Segment Start: LISTED ENTRIES
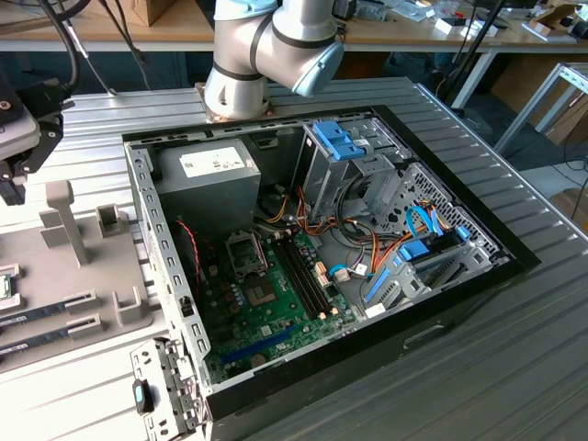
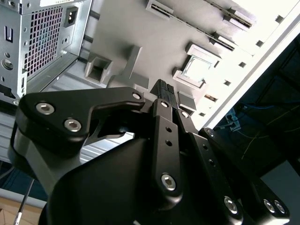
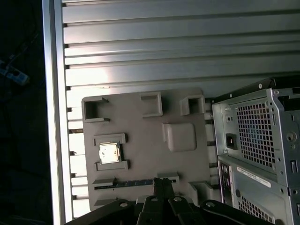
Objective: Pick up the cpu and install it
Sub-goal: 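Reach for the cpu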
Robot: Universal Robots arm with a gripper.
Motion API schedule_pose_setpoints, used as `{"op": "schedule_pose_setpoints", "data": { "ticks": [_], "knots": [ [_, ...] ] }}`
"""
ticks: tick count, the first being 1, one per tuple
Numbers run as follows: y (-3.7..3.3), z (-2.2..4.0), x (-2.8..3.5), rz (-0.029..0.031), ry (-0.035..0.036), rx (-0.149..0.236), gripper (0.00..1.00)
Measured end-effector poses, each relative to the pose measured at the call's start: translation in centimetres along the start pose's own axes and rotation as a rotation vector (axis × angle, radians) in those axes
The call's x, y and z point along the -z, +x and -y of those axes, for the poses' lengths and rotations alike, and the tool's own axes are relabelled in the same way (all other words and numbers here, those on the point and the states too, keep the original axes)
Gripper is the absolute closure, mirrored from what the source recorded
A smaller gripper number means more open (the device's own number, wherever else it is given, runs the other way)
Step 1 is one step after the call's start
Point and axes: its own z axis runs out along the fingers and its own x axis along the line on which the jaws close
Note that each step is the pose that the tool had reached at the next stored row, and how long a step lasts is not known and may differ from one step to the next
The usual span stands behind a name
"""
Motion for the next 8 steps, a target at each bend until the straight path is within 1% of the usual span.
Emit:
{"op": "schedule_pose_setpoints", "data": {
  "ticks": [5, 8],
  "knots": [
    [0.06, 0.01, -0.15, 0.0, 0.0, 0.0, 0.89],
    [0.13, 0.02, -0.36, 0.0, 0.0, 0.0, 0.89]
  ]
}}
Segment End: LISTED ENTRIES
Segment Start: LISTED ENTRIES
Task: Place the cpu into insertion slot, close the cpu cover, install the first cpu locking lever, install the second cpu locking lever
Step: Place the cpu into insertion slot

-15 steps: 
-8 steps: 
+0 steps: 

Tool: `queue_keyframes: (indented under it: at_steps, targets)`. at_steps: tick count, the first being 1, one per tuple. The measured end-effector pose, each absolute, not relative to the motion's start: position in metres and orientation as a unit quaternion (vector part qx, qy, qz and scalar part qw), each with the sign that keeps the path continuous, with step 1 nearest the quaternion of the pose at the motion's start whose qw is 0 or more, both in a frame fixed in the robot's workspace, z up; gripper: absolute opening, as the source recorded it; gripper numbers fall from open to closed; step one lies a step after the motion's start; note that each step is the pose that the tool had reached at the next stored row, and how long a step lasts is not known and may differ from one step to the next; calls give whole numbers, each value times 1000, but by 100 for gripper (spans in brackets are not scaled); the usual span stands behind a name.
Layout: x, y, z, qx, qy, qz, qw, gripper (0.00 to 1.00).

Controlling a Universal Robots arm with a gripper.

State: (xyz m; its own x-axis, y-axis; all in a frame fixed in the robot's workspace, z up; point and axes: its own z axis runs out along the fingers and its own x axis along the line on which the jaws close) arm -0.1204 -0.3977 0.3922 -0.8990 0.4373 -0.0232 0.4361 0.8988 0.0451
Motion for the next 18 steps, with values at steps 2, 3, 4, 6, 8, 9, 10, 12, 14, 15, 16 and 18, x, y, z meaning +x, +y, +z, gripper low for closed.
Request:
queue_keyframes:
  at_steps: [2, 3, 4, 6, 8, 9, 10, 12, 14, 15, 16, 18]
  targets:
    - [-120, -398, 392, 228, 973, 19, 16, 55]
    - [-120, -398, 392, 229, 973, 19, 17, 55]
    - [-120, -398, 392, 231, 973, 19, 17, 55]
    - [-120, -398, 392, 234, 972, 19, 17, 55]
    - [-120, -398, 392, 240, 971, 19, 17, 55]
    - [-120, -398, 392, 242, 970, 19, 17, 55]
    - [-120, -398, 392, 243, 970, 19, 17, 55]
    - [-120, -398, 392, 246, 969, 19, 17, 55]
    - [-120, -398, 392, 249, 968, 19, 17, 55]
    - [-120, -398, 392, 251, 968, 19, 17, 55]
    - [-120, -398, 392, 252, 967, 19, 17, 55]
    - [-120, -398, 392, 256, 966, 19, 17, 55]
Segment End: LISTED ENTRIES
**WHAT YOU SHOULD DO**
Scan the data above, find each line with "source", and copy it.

**RESPONSE TO THIS EXERCISE**
Gripper is the absolute closure, mirrored from what the source recorded
Tool: `queue_keyframes: (indented under it: at_steps, targets)`. at_steps: tick count, the first being 1, one per tuple. The measured end-effector pose, each absolute, not relative to the motion's start: position in metres and orientation as a unit quaternion (vector part qx, qy, qz and scalar part qw), each with the sign that keeps the path continuous, with step 1 nearest the quaternion of the pose at the motion's start whose qw is 0 or more, both in a frame fixed in the robot's workspace, z up; gripper: absolute opening, as the source recorded it; gripper numbers fall from open to closed; step one lies a step after the motion's start; note that each step is the pose that the tool had reached at the next stored row, and how long a step lasts is not known and may differ from one step to the next; calls give whole numbers, each value times 1000, but by 100 for gripper (spans in brackets are not scaled); the usual span stands behind a name.

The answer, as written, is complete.